[Assignment]: Scan the entries below line by line and state how many lines contain the string "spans", giving only the number.

[Start of Attachment]

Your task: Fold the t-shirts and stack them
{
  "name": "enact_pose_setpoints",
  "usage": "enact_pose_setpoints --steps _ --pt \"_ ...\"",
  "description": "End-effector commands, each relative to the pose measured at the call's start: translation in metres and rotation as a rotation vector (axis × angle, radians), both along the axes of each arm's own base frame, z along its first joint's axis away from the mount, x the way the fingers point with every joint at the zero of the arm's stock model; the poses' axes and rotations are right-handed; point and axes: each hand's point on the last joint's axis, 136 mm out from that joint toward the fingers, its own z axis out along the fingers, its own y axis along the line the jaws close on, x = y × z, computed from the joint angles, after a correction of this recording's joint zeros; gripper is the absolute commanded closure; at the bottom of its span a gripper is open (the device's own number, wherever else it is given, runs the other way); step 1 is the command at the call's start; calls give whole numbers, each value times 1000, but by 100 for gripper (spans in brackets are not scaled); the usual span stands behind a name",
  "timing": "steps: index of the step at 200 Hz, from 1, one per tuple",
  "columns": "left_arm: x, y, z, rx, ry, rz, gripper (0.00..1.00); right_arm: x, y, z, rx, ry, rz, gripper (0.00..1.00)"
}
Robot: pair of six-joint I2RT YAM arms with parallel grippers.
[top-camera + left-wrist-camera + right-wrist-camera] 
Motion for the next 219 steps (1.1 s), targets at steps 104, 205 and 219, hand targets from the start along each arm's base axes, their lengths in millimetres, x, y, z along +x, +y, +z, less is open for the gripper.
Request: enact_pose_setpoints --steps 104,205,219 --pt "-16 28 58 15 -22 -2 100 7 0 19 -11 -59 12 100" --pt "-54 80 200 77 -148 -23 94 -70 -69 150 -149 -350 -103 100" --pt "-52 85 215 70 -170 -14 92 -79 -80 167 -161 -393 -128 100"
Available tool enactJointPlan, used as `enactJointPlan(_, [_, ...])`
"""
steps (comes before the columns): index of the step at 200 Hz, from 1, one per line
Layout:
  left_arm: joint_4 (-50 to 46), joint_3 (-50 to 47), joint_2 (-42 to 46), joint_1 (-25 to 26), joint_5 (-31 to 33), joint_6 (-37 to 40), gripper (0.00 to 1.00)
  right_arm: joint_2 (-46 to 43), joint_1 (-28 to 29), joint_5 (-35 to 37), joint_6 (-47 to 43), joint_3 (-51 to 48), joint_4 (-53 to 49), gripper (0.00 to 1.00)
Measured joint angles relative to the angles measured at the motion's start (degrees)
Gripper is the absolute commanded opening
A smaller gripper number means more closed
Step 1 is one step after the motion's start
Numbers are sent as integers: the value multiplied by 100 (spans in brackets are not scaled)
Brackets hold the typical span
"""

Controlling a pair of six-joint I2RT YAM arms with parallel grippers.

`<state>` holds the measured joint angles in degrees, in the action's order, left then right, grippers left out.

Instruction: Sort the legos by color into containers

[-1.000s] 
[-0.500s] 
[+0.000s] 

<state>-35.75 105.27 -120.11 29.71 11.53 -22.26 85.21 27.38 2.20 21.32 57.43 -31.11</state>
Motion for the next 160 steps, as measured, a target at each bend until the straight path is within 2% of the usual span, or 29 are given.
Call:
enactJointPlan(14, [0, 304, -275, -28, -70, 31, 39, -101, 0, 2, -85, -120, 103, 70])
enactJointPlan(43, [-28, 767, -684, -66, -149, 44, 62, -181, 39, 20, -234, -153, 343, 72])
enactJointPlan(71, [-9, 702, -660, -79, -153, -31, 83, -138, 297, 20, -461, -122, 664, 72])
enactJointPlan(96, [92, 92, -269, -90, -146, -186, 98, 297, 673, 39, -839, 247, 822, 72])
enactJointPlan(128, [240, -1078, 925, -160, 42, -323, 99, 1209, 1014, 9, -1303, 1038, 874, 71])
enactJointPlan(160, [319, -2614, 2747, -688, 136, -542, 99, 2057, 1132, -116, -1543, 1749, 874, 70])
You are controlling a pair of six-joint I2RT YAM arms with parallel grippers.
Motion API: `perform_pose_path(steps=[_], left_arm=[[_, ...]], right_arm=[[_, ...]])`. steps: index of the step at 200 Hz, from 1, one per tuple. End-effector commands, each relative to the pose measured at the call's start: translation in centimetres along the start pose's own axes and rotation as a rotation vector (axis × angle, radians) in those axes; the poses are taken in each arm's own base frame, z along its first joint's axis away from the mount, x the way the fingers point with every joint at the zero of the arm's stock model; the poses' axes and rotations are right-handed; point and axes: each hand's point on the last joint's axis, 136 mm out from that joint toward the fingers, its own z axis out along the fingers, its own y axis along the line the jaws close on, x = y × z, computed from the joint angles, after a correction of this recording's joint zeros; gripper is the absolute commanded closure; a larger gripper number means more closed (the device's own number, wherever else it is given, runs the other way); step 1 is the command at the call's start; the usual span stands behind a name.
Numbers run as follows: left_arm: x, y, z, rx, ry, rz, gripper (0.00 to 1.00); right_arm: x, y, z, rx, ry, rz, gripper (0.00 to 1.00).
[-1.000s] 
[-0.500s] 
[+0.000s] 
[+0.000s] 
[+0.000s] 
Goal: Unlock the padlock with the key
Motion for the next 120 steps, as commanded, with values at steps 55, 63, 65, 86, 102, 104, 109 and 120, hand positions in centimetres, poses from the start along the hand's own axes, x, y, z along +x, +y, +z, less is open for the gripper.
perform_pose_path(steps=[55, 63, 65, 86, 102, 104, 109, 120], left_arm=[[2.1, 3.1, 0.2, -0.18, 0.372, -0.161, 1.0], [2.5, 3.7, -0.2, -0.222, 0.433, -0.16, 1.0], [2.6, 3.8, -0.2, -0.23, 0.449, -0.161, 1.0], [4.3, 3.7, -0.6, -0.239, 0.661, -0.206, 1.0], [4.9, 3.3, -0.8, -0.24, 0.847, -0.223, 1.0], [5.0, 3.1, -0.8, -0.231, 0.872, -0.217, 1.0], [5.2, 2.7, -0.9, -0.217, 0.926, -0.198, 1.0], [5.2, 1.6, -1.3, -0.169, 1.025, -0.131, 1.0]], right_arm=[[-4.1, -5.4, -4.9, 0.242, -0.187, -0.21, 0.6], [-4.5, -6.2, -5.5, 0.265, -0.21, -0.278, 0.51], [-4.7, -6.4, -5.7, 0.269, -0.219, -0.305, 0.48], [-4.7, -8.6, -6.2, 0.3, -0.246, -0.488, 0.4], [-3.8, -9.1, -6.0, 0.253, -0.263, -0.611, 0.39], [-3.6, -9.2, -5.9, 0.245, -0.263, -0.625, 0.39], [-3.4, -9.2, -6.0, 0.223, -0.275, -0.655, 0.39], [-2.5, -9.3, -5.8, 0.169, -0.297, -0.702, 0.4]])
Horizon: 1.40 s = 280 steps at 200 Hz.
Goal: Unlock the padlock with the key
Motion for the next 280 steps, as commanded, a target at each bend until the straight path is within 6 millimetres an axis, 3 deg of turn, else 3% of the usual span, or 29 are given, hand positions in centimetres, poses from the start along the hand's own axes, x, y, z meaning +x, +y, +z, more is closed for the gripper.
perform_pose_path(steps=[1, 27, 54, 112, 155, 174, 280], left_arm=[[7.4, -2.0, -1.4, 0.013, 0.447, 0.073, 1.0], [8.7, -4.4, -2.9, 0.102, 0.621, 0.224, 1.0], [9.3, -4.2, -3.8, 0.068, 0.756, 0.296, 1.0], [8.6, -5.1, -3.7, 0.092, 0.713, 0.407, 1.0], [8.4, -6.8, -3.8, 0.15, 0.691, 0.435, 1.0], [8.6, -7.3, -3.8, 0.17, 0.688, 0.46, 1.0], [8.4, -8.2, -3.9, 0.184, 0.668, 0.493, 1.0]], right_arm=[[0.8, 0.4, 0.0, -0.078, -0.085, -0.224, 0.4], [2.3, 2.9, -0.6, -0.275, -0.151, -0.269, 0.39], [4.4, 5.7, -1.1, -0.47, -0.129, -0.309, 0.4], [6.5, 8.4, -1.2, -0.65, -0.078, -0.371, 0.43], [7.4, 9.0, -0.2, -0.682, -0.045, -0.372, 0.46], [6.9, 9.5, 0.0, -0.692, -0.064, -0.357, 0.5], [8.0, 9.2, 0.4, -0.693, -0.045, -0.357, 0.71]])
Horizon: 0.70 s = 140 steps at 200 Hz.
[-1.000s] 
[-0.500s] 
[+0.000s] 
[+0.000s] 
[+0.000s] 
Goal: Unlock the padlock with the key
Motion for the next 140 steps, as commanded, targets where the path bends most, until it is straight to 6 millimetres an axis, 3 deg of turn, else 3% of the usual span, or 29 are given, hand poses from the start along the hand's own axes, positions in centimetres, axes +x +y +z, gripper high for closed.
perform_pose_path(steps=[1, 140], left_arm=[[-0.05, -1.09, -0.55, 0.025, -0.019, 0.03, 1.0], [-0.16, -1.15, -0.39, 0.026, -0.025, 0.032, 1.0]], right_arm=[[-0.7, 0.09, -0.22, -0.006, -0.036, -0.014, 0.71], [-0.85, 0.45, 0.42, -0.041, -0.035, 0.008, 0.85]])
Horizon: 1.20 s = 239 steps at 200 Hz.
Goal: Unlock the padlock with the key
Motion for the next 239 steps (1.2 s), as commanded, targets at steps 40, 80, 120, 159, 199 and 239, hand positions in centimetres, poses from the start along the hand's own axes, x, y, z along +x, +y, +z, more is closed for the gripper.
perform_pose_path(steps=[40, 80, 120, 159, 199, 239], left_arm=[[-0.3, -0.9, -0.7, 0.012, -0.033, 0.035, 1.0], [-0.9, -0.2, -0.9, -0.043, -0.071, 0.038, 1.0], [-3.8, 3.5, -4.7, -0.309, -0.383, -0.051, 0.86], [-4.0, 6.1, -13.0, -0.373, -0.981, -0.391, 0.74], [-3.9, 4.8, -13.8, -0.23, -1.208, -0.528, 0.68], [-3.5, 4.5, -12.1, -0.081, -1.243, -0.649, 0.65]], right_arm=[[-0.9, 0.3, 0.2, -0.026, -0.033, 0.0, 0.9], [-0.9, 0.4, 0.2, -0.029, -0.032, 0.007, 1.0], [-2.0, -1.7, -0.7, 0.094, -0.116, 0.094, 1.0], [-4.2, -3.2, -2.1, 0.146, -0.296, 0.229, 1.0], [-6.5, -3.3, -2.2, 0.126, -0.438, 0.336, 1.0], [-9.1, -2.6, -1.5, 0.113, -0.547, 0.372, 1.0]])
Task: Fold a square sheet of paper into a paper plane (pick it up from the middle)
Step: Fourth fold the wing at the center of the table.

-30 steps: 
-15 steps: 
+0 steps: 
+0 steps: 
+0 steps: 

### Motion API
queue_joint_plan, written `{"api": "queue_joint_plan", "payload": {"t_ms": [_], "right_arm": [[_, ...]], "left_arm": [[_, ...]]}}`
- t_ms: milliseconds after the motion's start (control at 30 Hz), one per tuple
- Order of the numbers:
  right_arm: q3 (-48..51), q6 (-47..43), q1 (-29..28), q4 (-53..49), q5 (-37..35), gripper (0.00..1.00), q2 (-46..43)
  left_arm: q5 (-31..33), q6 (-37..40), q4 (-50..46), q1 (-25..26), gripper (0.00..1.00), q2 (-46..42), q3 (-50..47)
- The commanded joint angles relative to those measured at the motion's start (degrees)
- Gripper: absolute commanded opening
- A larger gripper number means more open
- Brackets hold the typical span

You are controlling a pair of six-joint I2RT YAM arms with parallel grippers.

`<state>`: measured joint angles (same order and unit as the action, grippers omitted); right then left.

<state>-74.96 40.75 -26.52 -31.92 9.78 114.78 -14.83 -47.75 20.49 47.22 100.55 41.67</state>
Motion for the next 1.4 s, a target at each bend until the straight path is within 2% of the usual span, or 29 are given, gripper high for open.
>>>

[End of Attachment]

[Response]: 2